(Data)
┏━━
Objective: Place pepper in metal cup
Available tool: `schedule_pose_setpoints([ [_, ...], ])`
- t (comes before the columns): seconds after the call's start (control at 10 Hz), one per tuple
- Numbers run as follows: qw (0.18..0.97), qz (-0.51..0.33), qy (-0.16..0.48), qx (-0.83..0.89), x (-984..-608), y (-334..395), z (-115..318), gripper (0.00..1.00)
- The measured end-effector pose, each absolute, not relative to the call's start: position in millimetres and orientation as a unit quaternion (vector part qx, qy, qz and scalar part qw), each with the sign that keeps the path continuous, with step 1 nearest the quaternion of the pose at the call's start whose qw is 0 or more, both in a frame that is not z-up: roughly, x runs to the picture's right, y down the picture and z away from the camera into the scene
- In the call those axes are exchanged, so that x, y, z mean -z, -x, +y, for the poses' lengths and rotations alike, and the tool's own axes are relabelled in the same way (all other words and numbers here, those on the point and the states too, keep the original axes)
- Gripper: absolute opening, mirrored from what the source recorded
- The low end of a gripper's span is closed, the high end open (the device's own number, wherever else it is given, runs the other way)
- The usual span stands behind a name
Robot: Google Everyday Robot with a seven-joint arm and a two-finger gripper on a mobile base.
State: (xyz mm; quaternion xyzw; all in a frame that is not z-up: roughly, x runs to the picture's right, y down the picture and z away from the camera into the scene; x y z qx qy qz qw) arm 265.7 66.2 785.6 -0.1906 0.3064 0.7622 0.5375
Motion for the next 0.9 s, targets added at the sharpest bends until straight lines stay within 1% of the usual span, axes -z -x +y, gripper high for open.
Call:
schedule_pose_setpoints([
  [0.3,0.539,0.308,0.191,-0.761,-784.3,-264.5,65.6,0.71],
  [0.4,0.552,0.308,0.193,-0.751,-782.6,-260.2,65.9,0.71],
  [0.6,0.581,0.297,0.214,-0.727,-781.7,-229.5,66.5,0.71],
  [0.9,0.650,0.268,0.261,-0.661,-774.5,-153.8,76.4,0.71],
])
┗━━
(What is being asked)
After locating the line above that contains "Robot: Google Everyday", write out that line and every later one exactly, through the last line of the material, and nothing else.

(Response area)
Robot: Google Everyday Robot with a seven-joint arm and a two-finger gripper on a mobile base.
State: (xyz mm; quaternion xyzw; all in a frame that is not z-up: roughly, x runs to the picture's right, y down the picture and z away from the camera into the scene; x y z qx qy qz qw) arm 265.7 66.2 785.6 -0.1906 0.3064 0.7622 0.5375
Motion for the next 0.9 s, targets added at the sharpest bends until straight lines stay within 1% of the usual span, axes -z -x +y, gripper high for open.
Call:
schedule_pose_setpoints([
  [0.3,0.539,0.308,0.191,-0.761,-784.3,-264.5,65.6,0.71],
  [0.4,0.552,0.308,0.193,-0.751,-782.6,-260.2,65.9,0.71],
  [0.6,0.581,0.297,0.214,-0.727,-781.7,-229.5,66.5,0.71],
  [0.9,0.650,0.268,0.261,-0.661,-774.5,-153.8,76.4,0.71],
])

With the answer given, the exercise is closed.